2. The disk array device according to claim 1 , wherein a physical disk in which no failure has occurred among physical disks allocated to the priority logical disk when the priority logical disk is accessed from a host; A disk array device further comprising access means for accessing the first storage means.

3. The disk array device according to claim 1, wherein the first storage means is a non-volatile semiconductor memory.

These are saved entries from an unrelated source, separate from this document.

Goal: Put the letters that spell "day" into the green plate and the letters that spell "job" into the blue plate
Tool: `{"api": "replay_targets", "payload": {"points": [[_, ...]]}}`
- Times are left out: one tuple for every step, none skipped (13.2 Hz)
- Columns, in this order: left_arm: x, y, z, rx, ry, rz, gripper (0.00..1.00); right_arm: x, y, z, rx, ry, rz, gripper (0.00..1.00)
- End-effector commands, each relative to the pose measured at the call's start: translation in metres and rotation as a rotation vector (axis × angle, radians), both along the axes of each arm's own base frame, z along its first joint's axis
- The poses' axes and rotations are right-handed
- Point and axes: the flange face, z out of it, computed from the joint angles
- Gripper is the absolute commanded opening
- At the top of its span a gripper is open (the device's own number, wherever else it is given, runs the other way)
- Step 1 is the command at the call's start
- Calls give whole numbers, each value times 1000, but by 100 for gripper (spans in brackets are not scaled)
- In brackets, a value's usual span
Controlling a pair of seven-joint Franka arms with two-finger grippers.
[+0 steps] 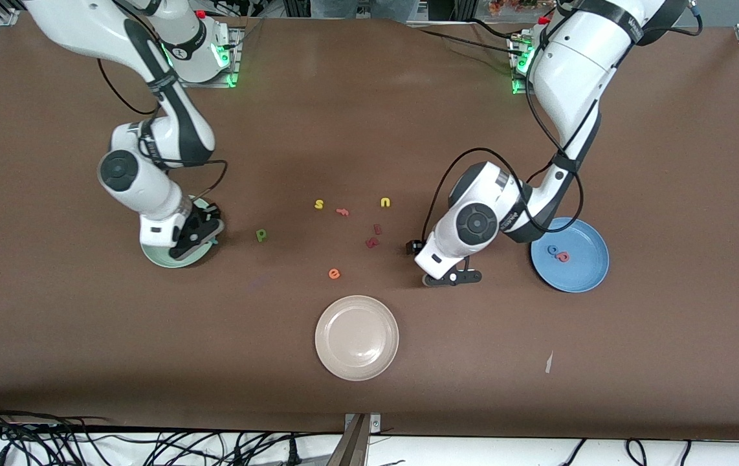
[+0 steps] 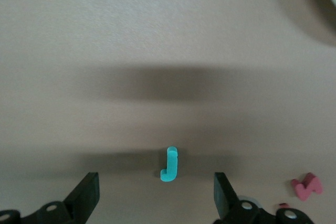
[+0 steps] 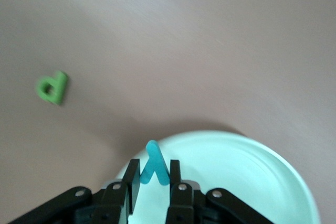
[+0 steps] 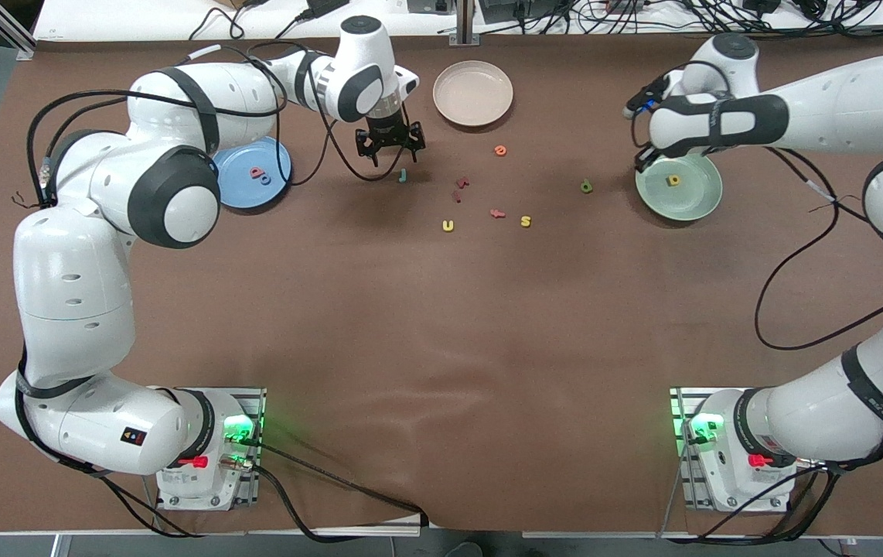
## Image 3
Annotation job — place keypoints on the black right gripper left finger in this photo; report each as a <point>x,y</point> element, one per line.
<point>113,200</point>

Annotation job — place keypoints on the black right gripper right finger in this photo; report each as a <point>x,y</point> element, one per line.
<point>183,203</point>

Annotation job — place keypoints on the teal foam letter y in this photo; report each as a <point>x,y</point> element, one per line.
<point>155,158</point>

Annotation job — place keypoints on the green foam letter p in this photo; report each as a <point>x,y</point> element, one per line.
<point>60,87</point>

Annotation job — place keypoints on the light green plate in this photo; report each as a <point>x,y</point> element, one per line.
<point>236,171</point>

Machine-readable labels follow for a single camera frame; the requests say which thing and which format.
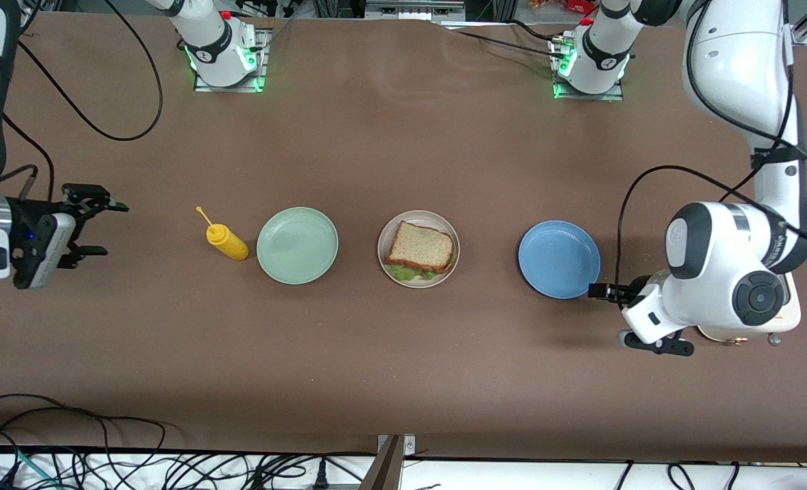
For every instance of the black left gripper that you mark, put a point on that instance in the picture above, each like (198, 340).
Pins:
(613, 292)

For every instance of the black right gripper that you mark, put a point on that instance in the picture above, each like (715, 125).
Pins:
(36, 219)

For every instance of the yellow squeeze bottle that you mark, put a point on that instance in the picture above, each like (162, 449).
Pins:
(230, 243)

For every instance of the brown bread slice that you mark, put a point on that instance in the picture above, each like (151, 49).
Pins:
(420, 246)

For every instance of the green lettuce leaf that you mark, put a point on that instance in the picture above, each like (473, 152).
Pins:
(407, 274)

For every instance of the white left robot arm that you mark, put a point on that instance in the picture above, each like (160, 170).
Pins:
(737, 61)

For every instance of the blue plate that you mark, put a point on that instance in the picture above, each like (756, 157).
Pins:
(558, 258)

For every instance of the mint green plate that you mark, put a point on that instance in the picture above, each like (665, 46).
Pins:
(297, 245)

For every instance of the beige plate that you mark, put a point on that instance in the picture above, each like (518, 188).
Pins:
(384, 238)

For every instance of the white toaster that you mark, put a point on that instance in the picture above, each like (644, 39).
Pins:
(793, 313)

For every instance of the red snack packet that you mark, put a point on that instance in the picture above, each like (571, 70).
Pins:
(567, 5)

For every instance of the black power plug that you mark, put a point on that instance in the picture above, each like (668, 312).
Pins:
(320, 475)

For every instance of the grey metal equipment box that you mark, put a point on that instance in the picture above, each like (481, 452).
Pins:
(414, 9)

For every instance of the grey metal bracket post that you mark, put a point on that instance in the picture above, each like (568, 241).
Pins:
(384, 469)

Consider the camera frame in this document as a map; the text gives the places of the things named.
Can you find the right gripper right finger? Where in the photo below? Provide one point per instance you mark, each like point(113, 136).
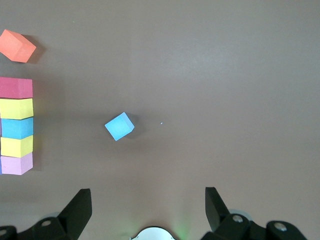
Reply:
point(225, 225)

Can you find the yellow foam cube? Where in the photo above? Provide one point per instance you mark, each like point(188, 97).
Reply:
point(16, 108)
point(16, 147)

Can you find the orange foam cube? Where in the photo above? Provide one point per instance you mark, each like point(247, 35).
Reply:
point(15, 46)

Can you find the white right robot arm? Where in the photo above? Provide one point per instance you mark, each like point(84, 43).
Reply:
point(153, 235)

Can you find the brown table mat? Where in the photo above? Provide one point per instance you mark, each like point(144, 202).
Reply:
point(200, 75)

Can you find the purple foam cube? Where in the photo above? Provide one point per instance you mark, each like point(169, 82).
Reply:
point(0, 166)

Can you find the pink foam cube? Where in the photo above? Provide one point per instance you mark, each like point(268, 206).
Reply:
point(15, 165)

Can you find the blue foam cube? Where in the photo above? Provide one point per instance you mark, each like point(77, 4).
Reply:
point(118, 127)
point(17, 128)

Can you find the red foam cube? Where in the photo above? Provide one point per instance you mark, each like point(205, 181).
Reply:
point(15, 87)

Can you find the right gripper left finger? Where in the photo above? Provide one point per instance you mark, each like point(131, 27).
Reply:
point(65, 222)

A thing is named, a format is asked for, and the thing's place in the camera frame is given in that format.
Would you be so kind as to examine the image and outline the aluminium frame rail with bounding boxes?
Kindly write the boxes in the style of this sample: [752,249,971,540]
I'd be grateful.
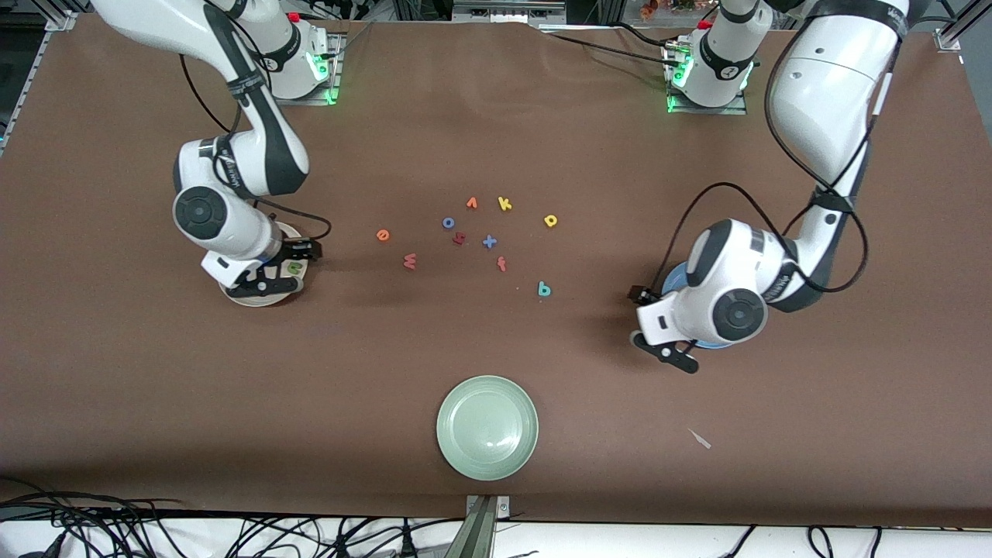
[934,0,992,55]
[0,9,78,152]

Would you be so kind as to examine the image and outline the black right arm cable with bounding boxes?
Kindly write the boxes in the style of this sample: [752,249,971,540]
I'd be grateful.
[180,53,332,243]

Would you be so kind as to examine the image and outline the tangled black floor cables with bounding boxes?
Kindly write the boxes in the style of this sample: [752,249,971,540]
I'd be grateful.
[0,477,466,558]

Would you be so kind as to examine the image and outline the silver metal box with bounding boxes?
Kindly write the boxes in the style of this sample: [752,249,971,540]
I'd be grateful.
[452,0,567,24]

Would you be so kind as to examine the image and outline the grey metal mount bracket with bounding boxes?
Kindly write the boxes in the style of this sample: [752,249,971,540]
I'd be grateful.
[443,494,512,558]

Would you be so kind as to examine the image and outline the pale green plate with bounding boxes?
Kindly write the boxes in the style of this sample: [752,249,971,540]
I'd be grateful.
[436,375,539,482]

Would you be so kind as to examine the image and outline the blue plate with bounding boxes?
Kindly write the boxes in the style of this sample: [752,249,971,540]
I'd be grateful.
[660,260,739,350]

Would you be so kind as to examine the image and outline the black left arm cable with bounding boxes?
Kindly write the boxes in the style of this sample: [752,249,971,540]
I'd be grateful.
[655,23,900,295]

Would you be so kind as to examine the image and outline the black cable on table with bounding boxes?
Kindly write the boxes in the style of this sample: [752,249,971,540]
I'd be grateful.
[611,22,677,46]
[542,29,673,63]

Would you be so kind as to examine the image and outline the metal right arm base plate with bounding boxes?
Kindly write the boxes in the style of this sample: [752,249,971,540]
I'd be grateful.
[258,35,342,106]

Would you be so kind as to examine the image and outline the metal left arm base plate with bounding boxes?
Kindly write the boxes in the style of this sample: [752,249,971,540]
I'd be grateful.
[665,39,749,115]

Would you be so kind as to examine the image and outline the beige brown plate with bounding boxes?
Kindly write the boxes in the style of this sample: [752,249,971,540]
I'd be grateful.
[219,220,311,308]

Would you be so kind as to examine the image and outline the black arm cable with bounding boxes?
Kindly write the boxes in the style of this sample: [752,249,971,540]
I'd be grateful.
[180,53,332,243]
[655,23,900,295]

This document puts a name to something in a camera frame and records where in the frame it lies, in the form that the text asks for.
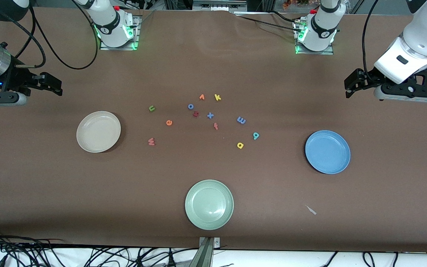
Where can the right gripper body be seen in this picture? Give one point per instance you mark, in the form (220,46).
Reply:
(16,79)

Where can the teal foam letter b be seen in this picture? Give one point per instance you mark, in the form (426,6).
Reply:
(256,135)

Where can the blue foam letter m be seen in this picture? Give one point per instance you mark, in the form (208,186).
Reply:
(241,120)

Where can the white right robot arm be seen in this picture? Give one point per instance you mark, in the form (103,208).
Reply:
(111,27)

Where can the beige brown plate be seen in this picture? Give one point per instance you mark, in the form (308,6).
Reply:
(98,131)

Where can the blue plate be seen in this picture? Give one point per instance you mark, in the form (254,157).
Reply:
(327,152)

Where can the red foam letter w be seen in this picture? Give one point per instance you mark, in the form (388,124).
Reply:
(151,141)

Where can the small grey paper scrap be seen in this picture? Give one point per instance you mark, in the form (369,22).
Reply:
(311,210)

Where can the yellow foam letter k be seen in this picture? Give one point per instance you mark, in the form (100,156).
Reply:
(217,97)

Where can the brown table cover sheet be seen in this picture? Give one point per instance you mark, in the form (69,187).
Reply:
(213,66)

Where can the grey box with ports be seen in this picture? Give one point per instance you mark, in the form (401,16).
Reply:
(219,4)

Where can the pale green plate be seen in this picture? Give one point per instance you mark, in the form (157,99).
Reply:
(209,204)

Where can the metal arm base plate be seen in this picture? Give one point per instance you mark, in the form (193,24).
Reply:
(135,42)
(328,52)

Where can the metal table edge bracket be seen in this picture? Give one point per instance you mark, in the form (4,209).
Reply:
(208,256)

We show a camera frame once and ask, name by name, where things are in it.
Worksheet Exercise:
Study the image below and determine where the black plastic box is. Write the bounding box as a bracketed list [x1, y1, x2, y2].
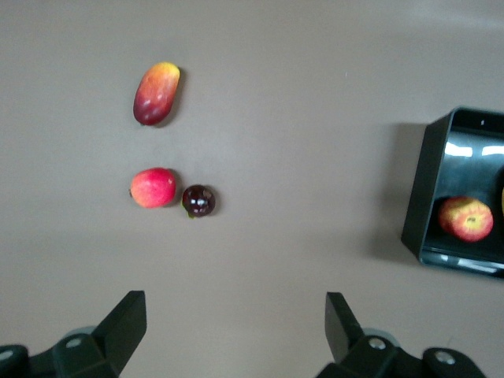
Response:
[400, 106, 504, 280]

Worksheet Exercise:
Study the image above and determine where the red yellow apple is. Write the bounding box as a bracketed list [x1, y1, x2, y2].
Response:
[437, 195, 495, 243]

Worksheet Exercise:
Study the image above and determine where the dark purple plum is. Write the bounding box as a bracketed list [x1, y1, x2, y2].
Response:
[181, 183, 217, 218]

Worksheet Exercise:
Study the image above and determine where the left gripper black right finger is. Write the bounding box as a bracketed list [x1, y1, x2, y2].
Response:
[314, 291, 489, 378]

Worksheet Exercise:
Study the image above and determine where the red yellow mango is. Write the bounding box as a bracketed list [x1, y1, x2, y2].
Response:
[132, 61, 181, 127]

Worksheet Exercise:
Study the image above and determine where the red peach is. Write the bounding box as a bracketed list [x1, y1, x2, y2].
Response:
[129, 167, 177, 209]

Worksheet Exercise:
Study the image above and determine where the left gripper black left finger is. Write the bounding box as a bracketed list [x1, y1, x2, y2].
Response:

Detecting that a physical disk has failed;
Read all the data related to the priority logical disk from the physical disks that have not failed among the physical disks that are assigned to the priority logical disk of the logical disks to which the failed physical disk is assigned A first reading step;
A first recovery step of recovering all data stored in the physical disk in which a failure has occurred among the data of the priority logical disk from the data read in the first reading step;
A first storage step of temporarily storing the data recovered by the first recovery step in a first storage means;
From the physical disk assigned to the logical disk that is not the preferred logical disk among the logical disks to which the failed physical disk is assigned, to the logical disk that is not the preferred logical disk. A second reading step for reading all such data;
A second recovery step of recovering all data stored in the physical disk in which a failure has occurred among the data of the logical disk that is not the priority logical disk from the data read in the second reading step;
A second storage step of storing the data recovered in the second recovery step in a second storage means;
A third storage step of storing data temporarily stored in the first storage means in the second storage means;
A failure recovery method for a disk array device, comprising:

5. The failure recovery method for a disk array device according to claim 4 , further comprising a fourth storage step for storing an identifier of a logical disk designated by a host, wherein the first read step stores in the fourth storage step. A failure recovery method in a disk array device, wherein a logical disk having a specified identifier is used as the priority logical disk.

6. The failure recovery method for a disk array device according to claim 4 , wherein when a priority is given to the priority logical disk from a host, a failure occurs in a physical disk assigned to the priority logical disk. A failure recovery method in a disk array device, further comprising an access step of accessing a physical disk that has not been accessed and the first storage means.